Hi all - Hoping I can get some guidance on an issue I'm having with the featureCounts function in the RSubread package.
I've successfully aligned 150bp paired-end reads to the mouse genome and am trying to summarize the reads to features.
My problem is that if I summarize with strandSpecific=1, I get the following output showing less than 3% of fragments assigned to features:
|| Level : meta-feature level ||
|| Paired-end : yes ||
|| Strand specific : yes ||
|| Multimapping reads : not counted ||
|| Multi-overlapping reads : not counted ||
|| ||
|| Chimeric reads : counted ||
|| Both ends mapped : required ||
|| ||
\\===================== http://subread.sourceforge.net/ ======================//
//================================= Running ==================================\\
|| ||
|| Load annotation file /Users/CHMI/Desktop/mergedFastq/Mus_musculus.GRCm ... ||
|| Features : 665154 ||
|| Meta-features : 43629 ||
|| Chromosomes : 61 ||
|| ||
|| Process BAM file alignmentResultsPE_sample1.BAM... ||
|| Paired-end reads are included. ||
|| Assign fragments (read pairs) to features... ||
|| Total fragments : 28405354 ||
|| Successfully assigned fragments : 780157 (2.7%) ||
|| Running time : 1.42 minutes ||
In contrast, if I set strandSpecific=0 (unstranded), then this percentage goes up to >50% -- output below.

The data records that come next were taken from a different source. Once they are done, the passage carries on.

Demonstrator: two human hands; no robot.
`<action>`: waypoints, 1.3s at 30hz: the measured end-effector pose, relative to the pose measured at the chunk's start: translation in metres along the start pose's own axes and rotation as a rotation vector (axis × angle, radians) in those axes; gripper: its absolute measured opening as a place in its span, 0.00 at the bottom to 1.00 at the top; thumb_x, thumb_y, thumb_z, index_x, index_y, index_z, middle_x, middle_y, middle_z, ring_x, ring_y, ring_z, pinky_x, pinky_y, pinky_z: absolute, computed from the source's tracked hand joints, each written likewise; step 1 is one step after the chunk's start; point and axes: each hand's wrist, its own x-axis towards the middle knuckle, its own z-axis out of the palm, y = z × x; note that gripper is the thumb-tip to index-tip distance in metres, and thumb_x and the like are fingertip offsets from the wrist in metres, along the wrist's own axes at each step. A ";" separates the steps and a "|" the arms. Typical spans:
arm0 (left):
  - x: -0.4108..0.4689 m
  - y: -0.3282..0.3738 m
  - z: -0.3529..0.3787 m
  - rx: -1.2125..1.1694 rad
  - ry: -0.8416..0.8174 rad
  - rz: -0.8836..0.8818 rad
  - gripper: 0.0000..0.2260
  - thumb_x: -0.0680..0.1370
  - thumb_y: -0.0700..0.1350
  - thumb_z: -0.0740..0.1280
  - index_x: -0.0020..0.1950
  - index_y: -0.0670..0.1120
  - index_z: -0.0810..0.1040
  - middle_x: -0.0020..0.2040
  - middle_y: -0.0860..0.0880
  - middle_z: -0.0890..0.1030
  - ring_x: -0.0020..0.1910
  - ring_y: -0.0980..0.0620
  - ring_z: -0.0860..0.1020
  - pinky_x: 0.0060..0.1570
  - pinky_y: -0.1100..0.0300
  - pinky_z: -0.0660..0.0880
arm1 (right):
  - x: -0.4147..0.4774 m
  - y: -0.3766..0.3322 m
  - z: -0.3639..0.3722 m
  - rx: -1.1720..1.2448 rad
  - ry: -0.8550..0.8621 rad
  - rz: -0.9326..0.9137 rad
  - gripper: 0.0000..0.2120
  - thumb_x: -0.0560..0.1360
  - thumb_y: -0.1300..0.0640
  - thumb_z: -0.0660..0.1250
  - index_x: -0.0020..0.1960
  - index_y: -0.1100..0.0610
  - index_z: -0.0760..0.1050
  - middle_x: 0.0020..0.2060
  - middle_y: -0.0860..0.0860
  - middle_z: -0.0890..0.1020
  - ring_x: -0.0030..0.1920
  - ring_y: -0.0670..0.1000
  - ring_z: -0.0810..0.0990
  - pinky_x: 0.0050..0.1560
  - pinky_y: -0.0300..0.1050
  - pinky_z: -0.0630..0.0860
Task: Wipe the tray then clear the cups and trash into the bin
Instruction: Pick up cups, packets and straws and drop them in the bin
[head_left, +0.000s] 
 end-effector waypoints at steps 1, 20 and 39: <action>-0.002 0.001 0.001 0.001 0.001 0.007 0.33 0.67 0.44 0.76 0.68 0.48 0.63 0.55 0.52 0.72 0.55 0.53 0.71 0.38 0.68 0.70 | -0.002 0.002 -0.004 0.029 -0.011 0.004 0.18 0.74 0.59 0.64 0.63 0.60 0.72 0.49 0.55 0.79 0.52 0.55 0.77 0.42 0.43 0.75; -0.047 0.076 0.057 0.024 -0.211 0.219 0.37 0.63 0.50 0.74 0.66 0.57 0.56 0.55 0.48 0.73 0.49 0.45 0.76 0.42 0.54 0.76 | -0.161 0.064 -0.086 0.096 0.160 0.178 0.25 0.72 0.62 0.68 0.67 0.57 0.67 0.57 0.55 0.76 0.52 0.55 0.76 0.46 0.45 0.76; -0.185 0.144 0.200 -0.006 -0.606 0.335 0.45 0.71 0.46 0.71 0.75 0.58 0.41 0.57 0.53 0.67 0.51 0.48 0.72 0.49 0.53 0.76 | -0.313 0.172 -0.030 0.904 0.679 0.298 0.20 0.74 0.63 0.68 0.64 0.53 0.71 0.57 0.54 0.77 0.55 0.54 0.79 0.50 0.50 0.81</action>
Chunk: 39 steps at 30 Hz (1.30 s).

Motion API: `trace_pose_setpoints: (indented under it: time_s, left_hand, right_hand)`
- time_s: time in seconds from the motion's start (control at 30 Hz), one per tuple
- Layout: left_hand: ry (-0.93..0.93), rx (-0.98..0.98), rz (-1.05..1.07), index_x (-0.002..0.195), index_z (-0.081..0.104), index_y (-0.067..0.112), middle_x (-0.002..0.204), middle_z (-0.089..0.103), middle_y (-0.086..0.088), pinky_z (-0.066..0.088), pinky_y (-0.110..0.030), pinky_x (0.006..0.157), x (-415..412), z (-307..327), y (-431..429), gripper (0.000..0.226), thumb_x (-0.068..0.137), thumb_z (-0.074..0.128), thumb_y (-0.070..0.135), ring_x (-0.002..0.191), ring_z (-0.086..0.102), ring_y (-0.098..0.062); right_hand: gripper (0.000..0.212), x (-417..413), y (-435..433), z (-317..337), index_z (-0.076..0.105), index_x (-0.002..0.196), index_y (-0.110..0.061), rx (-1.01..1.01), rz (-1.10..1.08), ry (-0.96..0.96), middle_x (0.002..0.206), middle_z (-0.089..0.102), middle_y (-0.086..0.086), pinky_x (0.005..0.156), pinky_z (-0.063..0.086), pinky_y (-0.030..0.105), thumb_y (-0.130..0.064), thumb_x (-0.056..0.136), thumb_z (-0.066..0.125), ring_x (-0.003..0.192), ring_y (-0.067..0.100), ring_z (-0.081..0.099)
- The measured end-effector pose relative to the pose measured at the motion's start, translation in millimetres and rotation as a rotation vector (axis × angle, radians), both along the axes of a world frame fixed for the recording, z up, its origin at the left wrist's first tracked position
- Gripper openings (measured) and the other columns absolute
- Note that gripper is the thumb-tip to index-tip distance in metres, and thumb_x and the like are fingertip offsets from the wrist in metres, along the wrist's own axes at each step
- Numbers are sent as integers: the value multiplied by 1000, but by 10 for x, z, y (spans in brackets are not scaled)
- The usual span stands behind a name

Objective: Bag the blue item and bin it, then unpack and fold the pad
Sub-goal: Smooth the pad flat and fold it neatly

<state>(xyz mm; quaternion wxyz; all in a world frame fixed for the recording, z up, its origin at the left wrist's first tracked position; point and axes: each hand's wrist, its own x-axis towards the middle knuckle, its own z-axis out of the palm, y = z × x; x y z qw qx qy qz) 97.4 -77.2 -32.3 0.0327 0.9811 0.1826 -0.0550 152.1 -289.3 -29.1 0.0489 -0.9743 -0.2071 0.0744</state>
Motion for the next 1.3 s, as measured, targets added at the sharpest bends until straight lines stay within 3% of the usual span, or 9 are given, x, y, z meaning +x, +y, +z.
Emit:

This is closer to what I expect, given that these RNAseq libraries were prepared from total transcriptome).
|| ||
|| Level : meta-feature level ||
|| Paired-end : yes ||
|| Strand specific : no ||
|| Multimapping reads : not counted ||
|| Multi-overlapping reads : not counted ||
|| ||
|| Chimeric reads : counted ||
|| Both ends mapped : required ||
|| ||
\\===================== http://subread.sourceforge.net/ ======================//
//================================= Running ==================================\\
|| ||
|| Load annotation file Mus_musculus.GRCm38.79.gtf ... ||
|| Features : 665154 ||
|| Meta-features : 43629 ||
|| Chromosomes : 61 ||
|| ||
|| Process BAM file alignmentResultsPE_sample1.BAM... ||
|| Paired-end reads are included. ||
|| Assign fragments (read pairs) to features... ||
|| Total fragments : 28405354 ||
|| Successfully assigned fragments : 16337981 (57.5%) ||
|| Running time : 0.96 minutes ||
Hey Ryan - I was wondering how did you tell from the information provided by beiting that the dataset was probably strand-specific with reserver strandedness? I have gone through a very similar situation and after landing in this post, I checked that the featureCounts output for unstranded and reverse strand specific were almost identical (featureCounts v1.4.6-p6). I was just curious to know if there is anything in the featureCount logs combined with a more in-depth knowledge of the biology behind sequencing that allowed you to tell. Thanks!
Like I said, I always process every sample that I analyze using all 3 strandedness modes, so know what a typical good-quality sample looks like in all 3 counting modes. beiting's output closely matches what I've seen in the past for wrong-strand counting and unstranded counting.